Set out exactly, line by line, the stretch of data below that begins at the line containing "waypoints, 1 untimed" and ends at the line containing "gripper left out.", with both ends kept.

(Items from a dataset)
- - - -
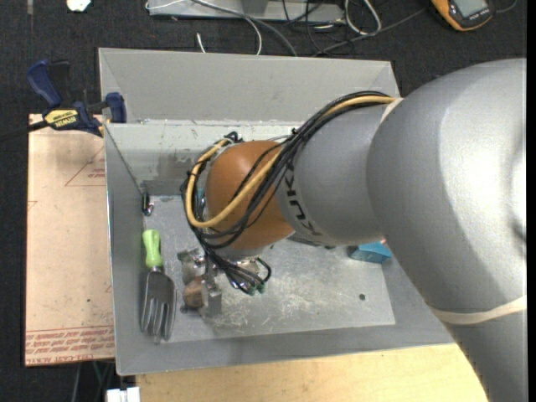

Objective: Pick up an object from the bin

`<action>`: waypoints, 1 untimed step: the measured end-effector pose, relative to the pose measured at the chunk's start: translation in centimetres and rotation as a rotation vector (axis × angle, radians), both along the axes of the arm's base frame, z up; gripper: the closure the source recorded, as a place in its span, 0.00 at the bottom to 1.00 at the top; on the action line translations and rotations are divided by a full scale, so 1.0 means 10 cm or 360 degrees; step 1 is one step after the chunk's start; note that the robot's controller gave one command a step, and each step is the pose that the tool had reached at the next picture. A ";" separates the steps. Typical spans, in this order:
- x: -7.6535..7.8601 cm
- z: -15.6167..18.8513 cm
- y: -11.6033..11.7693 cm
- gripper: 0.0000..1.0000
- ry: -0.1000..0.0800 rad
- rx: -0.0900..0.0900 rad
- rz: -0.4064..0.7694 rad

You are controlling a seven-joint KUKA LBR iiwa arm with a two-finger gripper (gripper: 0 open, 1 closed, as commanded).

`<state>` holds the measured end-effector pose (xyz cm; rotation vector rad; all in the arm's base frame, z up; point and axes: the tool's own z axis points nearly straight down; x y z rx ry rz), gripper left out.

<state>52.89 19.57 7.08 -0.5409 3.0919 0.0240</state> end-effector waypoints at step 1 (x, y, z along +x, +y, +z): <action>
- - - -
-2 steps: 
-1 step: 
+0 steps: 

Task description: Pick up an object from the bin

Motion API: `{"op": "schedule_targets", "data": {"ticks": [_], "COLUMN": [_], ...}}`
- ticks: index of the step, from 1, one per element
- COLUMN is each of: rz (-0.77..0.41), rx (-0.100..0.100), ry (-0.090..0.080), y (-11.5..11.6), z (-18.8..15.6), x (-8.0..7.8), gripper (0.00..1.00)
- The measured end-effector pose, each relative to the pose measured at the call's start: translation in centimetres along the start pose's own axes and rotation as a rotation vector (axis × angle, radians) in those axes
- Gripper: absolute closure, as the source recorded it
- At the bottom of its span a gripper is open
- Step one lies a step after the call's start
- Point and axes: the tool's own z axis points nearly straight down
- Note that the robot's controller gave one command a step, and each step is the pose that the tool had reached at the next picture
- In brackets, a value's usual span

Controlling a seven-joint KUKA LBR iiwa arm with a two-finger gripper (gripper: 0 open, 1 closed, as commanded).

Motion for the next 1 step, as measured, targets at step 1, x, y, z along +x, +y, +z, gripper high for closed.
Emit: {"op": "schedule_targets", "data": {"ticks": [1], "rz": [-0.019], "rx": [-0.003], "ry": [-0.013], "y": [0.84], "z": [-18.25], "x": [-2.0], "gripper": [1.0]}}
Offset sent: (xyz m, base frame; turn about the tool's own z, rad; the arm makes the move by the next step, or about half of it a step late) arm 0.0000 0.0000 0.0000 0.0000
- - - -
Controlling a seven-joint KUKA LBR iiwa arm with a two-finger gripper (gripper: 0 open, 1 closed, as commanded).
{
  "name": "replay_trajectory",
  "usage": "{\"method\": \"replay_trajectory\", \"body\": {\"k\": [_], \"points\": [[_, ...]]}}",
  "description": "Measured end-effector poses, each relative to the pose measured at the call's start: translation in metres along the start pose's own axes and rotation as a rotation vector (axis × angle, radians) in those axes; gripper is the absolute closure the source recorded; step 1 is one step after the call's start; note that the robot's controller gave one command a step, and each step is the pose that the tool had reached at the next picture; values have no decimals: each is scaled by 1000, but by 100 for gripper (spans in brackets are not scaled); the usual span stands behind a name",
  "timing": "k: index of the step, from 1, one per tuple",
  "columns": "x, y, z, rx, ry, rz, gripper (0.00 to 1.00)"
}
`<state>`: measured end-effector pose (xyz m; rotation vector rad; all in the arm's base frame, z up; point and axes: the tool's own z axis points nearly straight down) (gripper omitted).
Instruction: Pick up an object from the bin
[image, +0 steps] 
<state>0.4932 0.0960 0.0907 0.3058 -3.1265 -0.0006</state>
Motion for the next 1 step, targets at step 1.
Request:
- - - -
> [Result]:
`<action>`: waypoints, 1 untimed step: the measured end-effector pose, relative to the pose measured at the chunk's start: translation in centimetres and rotation as a rotation vector (axis × angle, radians), both along the axes of the arm's base frame, z up; gripper: the closure the source recorded, as a place in its span, 0.00 at the bottom to 1.00 at the top; on the action line translations and rotations are divided by a full scale, so 1.0 means 10 cm or 360 degrees; step 1 is one step after the chunk's start; note that the robot's controller gave one command a step, and each step is the pose that the tool had reached at the next picture. A ";" separates the steps. Typical spans, in this order:
- x: -7.6535..7.8601 cm
- z: -15.6167..18.8513 cm
- y: -11.6033..11.7693 cm
- gripper: 0.0000..1.0000
- ry: -0.1000..0.0800 rad
- rx: -0.0900..0.0900 rad
- rz: -0.4064..0.7694 rad

You are controlling a seven-joint KUKA LBR iiwa arm with a two-finger gripper (gripper: 0 open, 1 closed, as commanded).

`<state>` holds the measured end-effector pose (xyz cm; rotation vector rad; all in the arm's base frame, z up; point and axes: the tool's own z axis points nearly straight down; x y z rx ry rz), gripper left out.

That's the answer, with nothing more to add.